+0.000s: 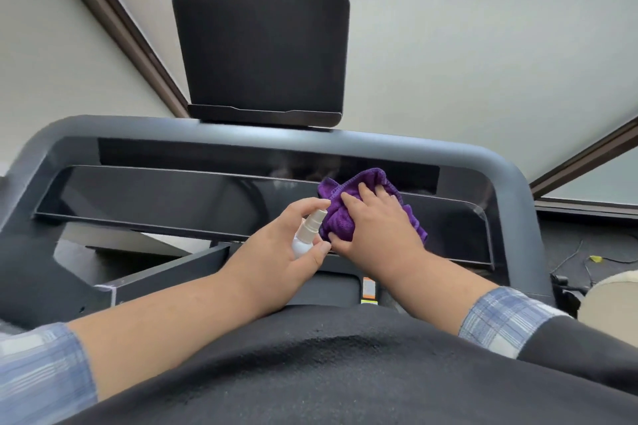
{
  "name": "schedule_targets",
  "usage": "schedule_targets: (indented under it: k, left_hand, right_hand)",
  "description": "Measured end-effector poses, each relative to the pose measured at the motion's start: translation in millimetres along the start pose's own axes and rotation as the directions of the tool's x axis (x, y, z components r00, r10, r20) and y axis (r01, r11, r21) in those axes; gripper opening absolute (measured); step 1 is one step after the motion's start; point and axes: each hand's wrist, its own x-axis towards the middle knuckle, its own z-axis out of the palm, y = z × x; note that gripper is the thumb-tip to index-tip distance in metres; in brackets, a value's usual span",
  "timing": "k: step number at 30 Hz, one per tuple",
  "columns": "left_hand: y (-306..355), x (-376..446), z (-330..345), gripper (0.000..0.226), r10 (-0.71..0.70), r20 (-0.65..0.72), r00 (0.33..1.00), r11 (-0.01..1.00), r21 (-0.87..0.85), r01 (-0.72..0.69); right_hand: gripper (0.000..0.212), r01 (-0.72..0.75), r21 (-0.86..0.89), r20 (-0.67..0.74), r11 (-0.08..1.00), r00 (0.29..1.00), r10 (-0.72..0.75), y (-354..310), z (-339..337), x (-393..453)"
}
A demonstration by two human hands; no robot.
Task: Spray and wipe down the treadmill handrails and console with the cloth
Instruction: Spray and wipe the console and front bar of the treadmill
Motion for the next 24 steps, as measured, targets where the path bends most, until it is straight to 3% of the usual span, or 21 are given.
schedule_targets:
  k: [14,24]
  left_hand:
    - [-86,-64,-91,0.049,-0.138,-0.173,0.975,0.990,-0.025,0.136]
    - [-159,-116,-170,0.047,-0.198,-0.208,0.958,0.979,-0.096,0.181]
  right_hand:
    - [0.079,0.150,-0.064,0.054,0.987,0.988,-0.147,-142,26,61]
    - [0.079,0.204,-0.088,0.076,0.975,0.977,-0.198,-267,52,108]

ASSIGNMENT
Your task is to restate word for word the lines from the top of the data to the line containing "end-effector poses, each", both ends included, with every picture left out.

EXERCISE RESPONSE
+0.000s: 
{
  "name": "schedule_targets",
  "usage": "schedule_targets: (indented under it: k, left_hand, right_hand)",
  "description": "Measured end-effector poses, each relative to the pose measured at the motion's start: translation in millimetres along the start pose's own axes and rotation as the directions of the tool's x axis (x, y, z components r00, r10, r20) and y axis (r01, r11, r21) in those axes; gripper opening absolute (measured); step 1 is one step after the motion's start; point and axes: each hand's wrist, its own x-axis towards the middle knuckle, its own z-axis out of the palm, y = z × x; note that gripper is the thumb-tip to index-tip distance in metres; in brackets, a value's usual span",

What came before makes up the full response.